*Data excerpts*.
+===+
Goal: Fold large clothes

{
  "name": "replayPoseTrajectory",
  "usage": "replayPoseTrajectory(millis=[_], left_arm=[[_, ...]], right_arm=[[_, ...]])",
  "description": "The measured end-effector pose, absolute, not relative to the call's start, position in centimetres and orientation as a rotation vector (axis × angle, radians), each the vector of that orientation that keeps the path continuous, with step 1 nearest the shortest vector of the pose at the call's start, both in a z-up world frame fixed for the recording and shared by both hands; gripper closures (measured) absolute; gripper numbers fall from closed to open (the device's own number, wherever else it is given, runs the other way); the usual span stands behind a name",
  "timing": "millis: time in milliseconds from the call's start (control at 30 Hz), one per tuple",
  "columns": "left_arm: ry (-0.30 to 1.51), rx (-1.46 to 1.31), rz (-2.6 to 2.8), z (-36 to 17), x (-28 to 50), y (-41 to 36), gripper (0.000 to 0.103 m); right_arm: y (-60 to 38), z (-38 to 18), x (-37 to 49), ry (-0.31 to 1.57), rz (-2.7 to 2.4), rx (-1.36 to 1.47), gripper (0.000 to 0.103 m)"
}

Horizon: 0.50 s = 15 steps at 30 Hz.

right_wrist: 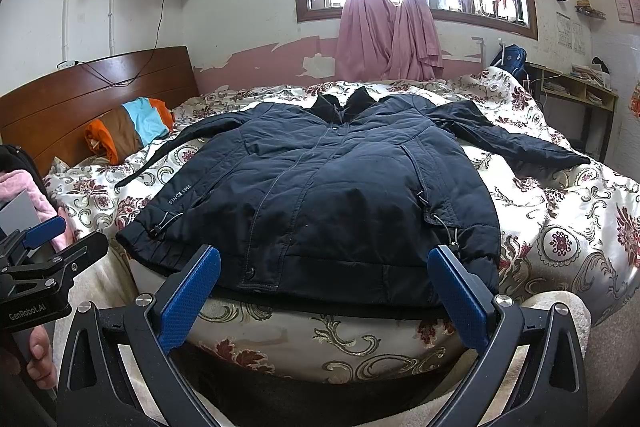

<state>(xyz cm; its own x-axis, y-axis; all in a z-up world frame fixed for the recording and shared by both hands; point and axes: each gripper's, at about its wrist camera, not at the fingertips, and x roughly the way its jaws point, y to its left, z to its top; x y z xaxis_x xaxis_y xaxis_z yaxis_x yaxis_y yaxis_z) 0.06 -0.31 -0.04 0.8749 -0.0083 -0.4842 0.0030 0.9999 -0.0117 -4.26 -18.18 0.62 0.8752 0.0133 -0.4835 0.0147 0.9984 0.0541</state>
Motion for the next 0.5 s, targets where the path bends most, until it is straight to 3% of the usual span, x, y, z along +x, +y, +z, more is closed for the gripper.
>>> replayPoseTrajectory(millis=[500], left_arm=[[0.505,-0.010,-0.006,-0.04,0.05,-0.31,0.000]], right_arm=[[-18.02,0.38,-4.32,0.507,0.001,0.058,0.001]])
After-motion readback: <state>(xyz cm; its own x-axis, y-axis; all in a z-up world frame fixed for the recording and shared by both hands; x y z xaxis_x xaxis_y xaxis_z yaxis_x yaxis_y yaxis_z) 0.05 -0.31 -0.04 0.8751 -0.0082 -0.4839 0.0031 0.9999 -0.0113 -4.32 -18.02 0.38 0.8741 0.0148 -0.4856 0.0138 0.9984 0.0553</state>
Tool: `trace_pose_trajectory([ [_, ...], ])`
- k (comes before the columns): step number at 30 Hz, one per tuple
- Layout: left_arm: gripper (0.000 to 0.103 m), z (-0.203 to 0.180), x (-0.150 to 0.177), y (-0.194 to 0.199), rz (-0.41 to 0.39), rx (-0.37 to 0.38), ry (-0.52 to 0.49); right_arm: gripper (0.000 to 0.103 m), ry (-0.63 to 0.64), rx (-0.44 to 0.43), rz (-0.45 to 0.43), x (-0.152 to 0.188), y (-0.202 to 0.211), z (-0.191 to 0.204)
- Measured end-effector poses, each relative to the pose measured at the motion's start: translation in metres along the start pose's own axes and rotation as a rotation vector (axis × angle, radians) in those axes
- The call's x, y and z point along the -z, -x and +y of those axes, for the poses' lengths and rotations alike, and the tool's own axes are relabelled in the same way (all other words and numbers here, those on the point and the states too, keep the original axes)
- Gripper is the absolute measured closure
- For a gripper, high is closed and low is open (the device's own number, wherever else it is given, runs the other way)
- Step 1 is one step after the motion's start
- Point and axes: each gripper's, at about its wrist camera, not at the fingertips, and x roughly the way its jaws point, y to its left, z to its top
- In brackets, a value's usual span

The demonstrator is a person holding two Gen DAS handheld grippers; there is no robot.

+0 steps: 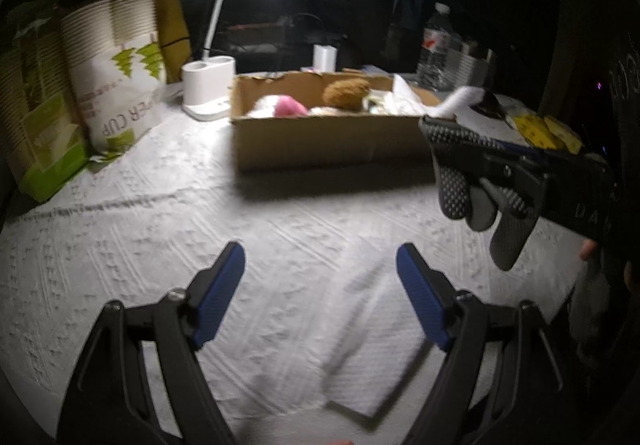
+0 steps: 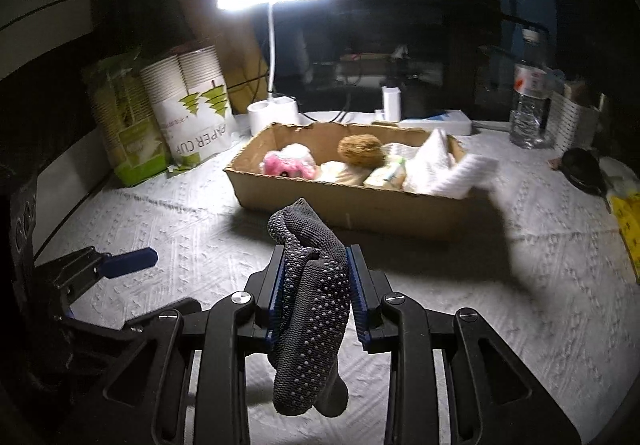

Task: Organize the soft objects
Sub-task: 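Grasp the white cloth with the left tool while the right tool lifts the glove, then carry the white cloth with the left tool while the right tool carries the glove to the box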

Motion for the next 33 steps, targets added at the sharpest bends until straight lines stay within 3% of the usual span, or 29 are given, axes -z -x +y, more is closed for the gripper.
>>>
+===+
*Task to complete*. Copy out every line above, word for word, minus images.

*Finished exercise*.
Goal: Fold large clothes

{
  "name": "replayPoseTrajectory",
  "usage": "replayPoseTrajectory(millis=[_], left_arm=[[_, ...]], right_arm=[[_, ...]])",
  "description": "The measured end-effector pose, absolute, not relative to the call's start, position in centimetres and orientation as a rotation vector (axis × angle, radians), each the vector of that orientation that keeps the path continuous, with step 1 nearest the shortest vector of the pose at the call's start, both in a z-up world frame fixed for the recording and shared by both hands; gripper closures (measured) absolute; gripper numbers fall from closed to open (the device's own number, wherever else it is given, runs the other way); the usual span stands behind a name",
  "timing": "millis: time in milliseconds from the call's start (control at 30 Hz), one per tuple",
  "columns": "left_arm: ry (-0.30 to 1.51), rx (-1.46 to 1.31), rz (-2.6 to 2.8), z (-36 to 17), x (-28 to 50), y (-41 to 36), gripper (0.000 to 0.103 m); right_arm: y (-60 to 38), z (-38 to 18), x (-37 to 49), ry (-0.31 to 1.57), rz (-2.7 to 2.4), rx (-1.36 to 1.47), gripper (0.000 to 0.103 m)"
}

Horizon: 0.50 s = 15 steps at 30 Hz.

right_wrist: 

<state>(xyz cm; its own x-axis, y-axis; all in a z-up world frame fixed for the recording and shared by both hands; point and axes: each gripper's, at about its wrist camera, not at the fingertips, and x roughly the way its jaws point, y to its left, z to its top; x y z xaxis_x xaxis_y xaxis_z yaxis_x yaxis_y yaxis_z) 0.06 -0.31 -0.04 0.8749 -0.0083 -0.4842 0.0030 0.9999 -0.0117 -4.26 -18.18 0.62 0.8752 0.0133 -0.4835 0.0147 0.9984 0.0541</state>
Motion for the next 0.5 s, targets where the path bends most, until it is straight to 3% of the usual span, x, y, z along +x, +y, +z, more is closed for the gripper.
>>> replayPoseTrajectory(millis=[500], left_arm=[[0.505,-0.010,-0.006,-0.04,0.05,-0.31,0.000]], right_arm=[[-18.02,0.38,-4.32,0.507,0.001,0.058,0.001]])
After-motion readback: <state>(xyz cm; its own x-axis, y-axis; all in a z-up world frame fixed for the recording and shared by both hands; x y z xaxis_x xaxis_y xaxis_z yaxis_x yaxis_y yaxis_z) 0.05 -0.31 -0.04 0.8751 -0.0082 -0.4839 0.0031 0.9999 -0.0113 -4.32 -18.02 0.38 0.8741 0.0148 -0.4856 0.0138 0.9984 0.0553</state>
Tool: `trace_pose_trajectory([ [_, ...], ])`
- k (comes before the columns): step number at 30 Hz, one per tuple
- Layout: left_arm: gripper (0.000 to 0.103 m), z (-0.203 to 0.180), x (-0.150 to 0.177), y (-0.194 to 0.199), rz (-0.41 to 0.39), rx (-0.37 to 0.38), ry (-0.52 to 0.49); right_arm: gripper (0.000 to 0.103 m), ry (-0.63 to 0.64), rx (-0.44 to 0.43), rz (-0.45 to 0.43), x (-0.152 to 0.188), y (-0.202 to 0.211), z (-0.191 to 0.204)
- Measured end-effector poses, each relative to the pose measured at the motion's start: translation in metres along the start pose's own axes and rotation as a rotation vector (axis × angle, radians) in those axes
- The call's x, y and z point along the -z, -x and +y of those axes, for the poses' lengths and rotations alike, and the tool's own axes are relabelled in the same way (all other words and numbers here, those on the point and the states too, keep the original axes)
- Gripper is the absolute measured closure
- For a gripper, high is closed and low is open (the device's own number, wherever else it is given, runs the other way)
- Step 1 is one step after the motion's start
- Point and axes: each gripper's, at about its wrist camera, not at the fingertips, and x roughly the way its jaws point, y to its left, z to its top
- In brackets, a value's usual span

The demonstrator is a person holding two Gen DAS handheld grippers; there is no robot.

+0 steps: 
+0 steps: 

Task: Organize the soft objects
Sub-task: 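Grasp the white cloth with the left tool while the right tool lifts the glove, then carry the white cloth with the left tool while the right tool carries the glove to the box
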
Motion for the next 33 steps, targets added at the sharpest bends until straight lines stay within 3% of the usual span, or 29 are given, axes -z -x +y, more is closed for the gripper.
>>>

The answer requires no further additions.